En cambio, son muchos quienes opinan
que los dioses no le entregaron
a su amante porque les pareció
que se mostró cobarde,
como buen citaredo,
y no fue capaz de perder la vida
para volver a estar junto a Eurídice.
Las esquinas que doblan pensamientos.
Las sicológicas esquinas
que no conocen la piedad
ante una súplica humana.
Esa tarde colgaba de mi brazo
como una carpeta
y caminábamos bajo la lluvia
hacia el metro que la dejaba en casa.
Algunos meses antes
sus zapatillas reposaban
sobre un tronco calentándose al sol.
Si abría los ojos veía
su bolso y sus gafas,
su cuerpo como una montaña
que impedía ver parte de los edificios.
Bebiendo limonadas,
tumbados a orillas del río,
quería meter los pies en el agua,
miraba para abajo y decía
“yo sólo pretendía”
o “lo único que yo buscaba”.
No valgo para mucho más.
No valgo para mucho más.
No valgo para mucho más.
Pero eso sería demasiado triste.
Sucumbió a la mordedura de una serpiente en un tobillo.

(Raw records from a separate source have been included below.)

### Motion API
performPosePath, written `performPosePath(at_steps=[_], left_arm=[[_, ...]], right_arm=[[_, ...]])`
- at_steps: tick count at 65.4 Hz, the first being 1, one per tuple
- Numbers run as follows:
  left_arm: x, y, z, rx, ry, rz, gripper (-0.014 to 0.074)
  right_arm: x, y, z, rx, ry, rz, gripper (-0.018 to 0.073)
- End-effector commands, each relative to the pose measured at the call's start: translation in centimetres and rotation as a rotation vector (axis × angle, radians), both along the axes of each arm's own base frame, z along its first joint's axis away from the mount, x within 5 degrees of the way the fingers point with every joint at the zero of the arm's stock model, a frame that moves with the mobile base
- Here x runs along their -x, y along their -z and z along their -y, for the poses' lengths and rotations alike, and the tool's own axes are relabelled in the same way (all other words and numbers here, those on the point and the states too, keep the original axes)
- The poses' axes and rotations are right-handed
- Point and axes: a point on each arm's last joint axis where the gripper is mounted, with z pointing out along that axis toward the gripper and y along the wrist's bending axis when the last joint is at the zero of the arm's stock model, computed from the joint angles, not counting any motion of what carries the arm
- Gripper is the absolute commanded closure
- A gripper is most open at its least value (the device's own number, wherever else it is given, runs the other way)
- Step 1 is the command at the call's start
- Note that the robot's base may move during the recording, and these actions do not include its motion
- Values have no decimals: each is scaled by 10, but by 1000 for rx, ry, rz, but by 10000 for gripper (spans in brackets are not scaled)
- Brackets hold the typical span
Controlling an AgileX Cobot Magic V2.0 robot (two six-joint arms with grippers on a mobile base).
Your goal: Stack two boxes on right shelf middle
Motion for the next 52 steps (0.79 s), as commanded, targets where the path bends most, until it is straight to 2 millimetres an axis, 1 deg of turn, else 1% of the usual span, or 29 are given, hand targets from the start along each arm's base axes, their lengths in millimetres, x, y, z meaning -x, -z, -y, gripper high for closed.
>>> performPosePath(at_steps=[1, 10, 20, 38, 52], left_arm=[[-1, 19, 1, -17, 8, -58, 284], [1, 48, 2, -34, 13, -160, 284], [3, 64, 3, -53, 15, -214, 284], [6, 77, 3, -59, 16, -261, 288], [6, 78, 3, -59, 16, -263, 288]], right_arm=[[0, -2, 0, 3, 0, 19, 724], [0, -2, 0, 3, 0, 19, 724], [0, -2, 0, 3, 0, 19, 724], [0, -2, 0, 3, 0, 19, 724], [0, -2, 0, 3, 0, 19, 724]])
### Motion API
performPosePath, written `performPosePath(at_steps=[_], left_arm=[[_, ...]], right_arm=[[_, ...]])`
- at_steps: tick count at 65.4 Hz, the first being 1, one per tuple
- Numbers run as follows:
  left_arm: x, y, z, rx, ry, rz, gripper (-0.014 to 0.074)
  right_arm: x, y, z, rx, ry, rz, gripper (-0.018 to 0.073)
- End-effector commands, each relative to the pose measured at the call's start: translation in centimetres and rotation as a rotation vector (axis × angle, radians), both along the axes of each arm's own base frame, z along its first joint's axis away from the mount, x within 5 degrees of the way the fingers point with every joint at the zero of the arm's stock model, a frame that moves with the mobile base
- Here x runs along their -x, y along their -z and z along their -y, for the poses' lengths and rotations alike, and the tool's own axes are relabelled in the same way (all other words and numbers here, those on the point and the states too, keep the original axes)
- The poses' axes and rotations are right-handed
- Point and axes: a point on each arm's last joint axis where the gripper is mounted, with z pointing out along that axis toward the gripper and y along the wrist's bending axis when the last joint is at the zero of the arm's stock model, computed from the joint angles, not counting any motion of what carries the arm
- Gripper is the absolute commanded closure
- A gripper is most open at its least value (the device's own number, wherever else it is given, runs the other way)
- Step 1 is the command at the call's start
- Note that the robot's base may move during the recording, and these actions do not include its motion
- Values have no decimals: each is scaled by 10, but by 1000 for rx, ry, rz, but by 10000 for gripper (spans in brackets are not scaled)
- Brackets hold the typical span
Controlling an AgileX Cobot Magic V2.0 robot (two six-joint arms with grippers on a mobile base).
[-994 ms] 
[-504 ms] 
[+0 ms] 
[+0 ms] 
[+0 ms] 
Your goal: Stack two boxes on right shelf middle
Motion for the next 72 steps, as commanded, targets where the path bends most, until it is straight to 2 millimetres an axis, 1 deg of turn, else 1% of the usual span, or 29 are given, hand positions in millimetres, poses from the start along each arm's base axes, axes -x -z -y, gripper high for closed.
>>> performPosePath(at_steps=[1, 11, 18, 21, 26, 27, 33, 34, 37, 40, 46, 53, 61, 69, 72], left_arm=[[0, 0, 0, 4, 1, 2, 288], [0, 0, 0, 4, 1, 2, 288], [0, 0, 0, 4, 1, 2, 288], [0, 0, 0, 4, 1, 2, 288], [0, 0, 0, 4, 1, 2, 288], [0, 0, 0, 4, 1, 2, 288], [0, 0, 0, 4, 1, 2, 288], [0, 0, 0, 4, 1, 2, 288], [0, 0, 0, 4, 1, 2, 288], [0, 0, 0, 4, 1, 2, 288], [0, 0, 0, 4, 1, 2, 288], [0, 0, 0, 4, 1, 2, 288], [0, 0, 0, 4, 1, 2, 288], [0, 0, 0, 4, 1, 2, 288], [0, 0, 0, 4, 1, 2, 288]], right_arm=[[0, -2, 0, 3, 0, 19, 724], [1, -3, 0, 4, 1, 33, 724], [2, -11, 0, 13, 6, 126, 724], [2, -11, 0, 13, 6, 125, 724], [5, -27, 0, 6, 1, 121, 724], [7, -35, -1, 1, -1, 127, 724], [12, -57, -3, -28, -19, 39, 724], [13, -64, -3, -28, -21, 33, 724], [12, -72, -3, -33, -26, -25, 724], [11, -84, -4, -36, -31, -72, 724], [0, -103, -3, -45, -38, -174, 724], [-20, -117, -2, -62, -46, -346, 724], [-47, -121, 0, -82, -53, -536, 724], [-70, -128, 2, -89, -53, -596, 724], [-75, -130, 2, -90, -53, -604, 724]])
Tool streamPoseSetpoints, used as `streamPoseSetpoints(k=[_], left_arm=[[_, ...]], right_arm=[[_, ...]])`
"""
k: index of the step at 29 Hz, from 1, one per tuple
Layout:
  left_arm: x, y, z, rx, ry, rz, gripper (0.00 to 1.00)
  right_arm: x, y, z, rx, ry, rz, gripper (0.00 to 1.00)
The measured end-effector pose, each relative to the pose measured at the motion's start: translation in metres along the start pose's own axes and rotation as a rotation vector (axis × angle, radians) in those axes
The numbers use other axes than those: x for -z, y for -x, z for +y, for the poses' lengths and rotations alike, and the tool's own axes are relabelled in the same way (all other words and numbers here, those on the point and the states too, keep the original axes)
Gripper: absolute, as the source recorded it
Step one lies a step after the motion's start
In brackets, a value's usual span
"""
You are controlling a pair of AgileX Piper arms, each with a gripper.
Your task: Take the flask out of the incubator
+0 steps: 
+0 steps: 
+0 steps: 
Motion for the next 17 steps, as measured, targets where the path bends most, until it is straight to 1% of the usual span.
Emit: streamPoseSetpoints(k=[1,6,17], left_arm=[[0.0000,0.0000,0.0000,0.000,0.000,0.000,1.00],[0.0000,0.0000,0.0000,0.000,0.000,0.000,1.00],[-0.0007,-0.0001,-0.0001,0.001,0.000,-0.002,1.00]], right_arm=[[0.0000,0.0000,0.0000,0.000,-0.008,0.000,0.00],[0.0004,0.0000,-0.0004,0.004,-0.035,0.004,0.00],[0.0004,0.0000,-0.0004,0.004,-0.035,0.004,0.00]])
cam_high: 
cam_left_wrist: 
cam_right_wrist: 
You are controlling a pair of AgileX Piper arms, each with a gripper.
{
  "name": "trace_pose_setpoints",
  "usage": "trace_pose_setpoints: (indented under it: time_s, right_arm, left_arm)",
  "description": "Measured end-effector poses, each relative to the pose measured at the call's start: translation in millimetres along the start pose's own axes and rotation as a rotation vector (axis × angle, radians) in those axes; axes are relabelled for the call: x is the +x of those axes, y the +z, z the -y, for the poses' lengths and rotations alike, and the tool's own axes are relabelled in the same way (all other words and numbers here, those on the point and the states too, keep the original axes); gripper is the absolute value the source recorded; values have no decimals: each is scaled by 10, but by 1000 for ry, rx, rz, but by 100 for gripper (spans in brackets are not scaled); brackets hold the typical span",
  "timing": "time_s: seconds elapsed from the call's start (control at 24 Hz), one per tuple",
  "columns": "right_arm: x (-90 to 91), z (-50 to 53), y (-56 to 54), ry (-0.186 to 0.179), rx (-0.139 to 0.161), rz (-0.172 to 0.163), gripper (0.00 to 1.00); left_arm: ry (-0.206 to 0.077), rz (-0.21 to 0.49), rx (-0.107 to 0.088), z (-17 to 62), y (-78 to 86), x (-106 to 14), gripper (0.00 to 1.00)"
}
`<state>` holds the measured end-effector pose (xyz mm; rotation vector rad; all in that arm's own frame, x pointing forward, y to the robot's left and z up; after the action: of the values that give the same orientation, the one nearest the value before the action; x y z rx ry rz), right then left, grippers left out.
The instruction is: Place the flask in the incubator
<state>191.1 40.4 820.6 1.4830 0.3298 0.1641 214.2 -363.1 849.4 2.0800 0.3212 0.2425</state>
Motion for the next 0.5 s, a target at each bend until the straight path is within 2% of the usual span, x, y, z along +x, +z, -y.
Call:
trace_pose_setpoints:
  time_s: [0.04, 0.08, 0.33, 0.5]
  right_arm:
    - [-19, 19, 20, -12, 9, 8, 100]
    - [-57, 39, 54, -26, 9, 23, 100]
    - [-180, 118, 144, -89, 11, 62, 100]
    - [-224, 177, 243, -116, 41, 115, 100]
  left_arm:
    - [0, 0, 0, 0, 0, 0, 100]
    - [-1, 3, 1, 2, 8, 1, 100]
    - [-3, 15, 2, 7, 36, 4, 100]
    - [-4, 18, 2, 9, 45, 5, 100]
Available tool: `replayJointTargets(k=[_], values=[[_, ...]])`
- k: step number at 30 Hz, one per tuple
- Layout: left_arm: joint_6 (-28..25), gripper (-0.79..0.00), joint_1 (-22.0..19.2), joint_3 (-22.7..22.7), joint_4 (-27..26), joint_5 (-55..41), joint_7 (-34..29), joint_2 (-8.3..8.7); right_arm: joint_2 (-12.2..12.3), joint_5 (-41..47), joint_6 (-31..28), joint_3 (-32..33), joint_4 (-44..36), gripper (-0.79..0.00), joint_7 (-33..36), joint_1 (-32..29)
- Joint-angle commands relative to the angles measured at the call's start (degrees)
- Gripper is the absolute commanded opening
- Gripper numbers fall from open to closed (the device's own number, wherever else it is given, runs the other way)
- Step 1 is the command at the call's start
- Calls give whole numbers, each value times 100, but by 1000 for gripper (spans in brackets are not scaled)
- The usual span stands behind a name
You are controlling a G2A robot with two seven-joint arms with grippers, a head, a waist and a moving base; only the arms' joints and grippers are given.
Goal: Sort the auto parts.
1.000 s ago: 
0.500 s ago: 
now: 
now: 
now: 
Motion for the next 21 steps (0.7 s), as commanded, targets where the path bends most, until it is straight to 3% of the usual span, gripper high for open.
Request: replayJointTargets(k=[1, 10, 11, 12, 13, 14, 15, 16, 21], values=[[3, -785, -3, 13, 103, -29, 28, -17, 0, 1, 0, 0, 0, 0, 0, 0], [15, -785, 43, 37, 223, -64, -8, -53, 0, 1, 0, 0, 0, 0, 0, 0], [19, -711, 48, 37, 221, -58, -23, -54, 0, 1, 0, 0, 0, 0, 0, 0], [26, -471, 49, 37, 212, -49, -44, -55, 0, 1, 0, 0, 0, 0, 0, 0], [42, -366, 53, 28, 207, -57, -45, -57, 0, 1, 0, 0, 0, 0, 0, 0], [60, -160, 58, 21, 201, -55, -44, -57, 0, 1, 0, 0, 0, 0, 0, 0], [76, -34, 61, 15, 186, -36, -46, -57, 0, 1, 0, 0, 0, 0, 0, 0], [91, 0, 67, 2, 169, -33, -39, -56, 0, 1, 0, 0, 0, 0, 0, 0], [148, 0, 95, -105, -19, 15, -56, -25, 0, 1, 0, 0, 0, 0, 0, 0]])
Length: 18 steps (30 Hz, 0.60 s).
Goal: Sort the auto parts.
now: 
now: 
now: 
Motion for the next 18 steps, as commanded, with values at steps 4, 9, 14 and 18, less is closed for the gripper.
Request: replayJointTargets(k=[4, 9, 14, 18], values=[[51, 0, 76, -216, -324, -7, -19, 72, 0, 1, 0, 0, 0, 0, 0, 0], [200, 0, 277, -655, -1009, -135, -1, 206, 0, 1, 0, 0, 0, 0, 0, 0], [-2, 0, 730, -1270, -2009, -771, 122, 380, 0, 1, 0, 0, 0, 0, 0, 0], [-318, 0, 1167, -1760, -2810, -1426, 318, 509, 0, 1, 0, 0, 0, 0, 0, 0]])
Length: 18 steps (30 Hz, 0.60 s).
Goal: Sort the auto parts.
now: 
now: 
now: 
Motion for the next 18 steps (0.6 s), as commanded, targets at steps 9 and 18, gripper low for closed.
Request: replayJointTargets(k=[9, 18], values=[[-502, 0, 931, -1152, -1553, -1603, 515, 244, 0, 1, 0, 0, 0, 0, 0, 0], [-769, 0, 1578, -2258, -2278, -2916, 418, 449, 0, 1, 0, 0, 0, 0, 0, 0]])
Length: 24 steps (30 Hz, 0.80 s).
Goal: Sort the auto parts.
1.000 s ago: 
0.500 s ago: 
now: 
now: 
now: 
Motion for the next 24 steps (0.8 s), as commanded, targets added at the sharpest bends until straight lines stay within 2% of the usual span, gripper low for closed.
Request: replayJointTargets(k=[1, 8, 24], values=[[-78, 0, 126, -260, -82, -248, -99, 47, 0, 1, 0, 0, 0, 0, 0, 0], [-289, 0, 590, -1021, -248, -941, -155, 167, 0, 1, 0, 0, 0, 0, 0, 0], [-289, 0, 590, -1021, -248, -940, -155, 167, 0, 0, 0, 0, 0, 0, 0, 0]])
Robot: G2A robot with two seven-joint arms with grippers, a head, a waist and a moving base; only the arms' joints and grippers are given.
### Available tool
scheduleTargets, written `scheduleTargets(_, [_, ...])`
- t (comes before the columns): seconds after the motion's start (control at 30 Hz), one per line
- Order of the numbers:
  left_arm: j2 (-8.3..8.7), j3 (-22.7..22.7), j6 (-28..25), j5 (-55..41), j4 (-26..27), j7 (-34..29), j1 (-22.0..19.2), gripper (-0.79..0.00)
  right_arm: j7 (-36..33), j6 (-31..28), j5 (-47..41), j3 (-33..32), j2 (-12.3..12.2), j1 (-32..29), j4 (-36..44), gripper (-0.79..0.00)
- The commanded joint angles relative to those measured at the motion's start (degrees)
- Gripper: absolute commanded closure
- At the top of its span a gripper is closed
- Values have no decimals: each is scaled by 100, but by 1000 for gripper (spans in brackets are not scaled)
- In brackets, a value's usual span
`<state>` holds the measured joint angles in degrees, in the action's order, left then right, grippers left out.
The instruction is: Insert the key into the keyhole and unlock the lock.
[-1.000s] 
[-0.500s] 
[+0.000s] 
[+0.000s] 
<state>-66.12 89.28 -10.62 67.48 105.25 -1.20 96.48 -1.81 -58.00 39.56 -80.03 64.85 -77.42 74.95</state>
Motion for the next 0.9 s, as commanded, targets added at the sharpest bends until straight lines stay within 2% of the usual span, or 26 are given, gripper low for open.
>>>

Sin mirar para atrás, yo dije:
“a lo mejor hay una jeringuilla”.
Y ya nos entró el miedo
y dejamos de andar descalzos
por el césped. Era verano.
¿Recuerdas lo qué decían nuestros padres?
No caminéis descalzos
por la arena caliente,
puede haber jeringuillas enterradas.
Entonces, siempre será peligroso.
Seré viejo y siempre
habrá algo escondido.
Recitando sus últimas palabras
bajé las escaleras buscándola
y eché un vistazo en el andén.
Cerbero conteó abiertas sus tres bocas
y la rueda de Ixión se paró con el viento.
Me giré asustado pensando
que no estaba.
Pero terminaba el invierno
y caminábamos bajo la lluvia
hacia el metro que la dejaba en casa.
Luego la historia ya está escrita.
Tanto en las hojas muertas y húmedas
que el barrendero amontona,
como entre las ramas secas de un árbol
frente a la fachada de un edificio
-algo esconden que nos preocupa a todos.
Tienes buen oído, yo sólo escucho
los pájaros silbando en mi ventana
cuando todavía estoy dormida
y, a veces, un bullicio.
Cuando sueño contigo.
Cuando sueño contigo
abro los ojos incómoda.
Como aquella vez en la que estaba
cerca de un bosque y escuchaba
algo así como una flauta.
Te veía jugando en los arbustos
y cuando miraba de nuevo
ya no estabas. Reaparecías lejos.
Yo te seguía. A mis pasos,
las ramas, rotas, crujían.
Sentía un escalofrío en el pelo
y luego venían a por mí, deslizándose,
y yo creía que me mataban, que me moría.
El día anterior habíamos visto a un hombre
durmiendo justo donde
nos gustaba tumbarnos.
Parecía un vagabundo, estaba sucio.
Para ellos no era un hombre afligido,
era un citaredo.
Orfeo bajando a los infiernos para pedir que le devuelvan viva a Eurídice muerta. Parece un sacrificio grande, un esfuerzo ejemplar. Orfeo, por amor, es capaz de llegar al lugar más tenebroso del planeta y recuperarla y, por amor, la pierde de nuevo. No fue capaz de realizar el sacrificio eterno. Si solo quería estar junto a Eurídice, la muerte hubiera sido su consuelo, pero quería algo más y no estaba dispuesto a perderlo. Luego, de regreso a su aldea, se sintió, lógicamente, conflictuado por presiones que venían de muchos lados y que sus vecinos simplificaron en la pérdida de Eurídice cuando ya apenas recordaba a Eurídice. Bajar las escaleras del metro es como bajar al infierno y su motivo es igualmente dramático. La muerte de Eurídice por la picadura de una serpiente tiene otro significado.